# Task requirements
Up to and including the line holding "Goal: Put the", write out the data exactly from its first line, but not the pictures.

# The data

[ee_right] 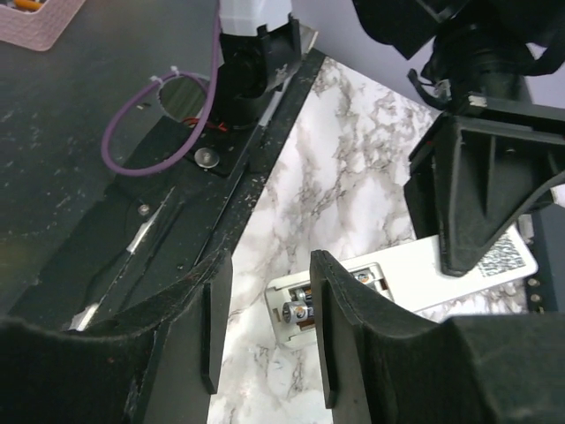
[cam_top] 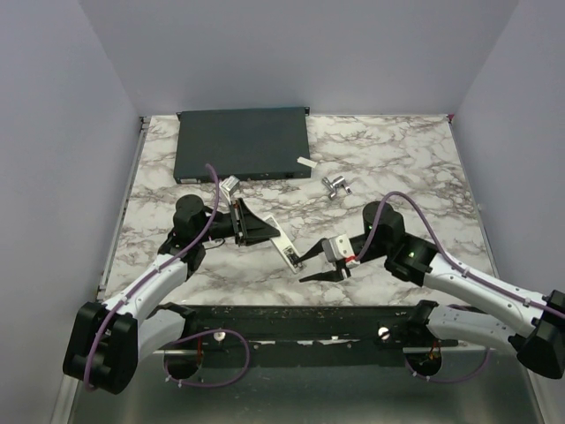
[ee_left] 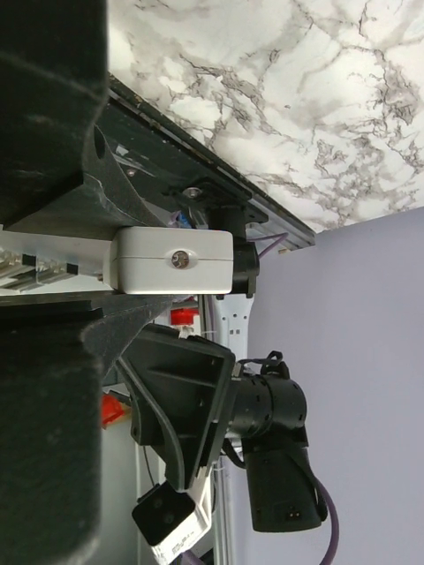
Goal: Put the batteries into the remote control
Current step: Load the battery into the remote control.
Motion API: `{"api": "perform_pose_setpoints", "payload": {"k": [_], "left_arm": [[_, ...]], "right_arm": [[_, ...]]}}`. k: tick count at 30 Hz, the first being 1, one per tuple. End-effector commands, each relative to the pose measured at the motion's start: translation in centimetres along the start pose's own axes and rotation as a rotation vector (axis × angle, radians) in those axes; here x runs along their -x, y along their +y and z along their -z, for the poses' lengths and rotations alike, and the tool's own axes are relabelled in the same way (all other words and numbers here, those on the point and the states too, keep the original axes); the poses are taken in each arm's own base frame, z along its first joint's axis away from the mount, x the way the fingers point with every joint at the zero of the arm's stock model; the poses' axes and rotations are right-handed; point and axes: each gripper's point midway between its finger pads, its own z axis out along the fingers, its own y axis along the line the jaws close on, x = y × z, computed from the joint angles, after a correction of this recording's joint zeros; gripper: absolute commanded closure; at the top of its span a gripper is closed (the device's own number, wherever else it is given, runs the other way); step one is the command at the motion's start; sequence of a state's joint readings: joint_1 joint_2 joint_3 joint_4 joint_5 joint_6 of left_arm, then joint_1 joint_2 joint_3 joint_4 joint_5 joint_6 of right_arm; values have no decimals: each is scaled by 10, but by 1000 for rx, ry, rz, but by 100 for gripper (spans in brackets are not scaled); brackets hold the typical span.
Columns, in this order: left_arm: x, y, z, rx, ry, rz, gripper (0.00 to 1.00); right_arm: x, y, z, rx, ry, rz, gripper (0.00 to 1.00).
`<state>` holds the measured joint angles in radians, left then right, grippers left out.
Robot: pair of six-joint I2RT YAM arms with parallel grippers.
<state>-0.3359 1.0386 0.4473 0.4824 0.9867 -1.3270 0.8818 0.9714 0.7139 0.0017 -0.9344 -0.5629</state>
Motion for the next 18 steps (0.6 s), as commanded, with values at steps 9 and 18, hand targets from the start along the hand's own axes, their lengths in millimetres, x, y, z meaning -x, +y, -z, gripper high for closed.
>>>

# Answer below
[ee_right] 
[cam_top] 
[ee_left] 
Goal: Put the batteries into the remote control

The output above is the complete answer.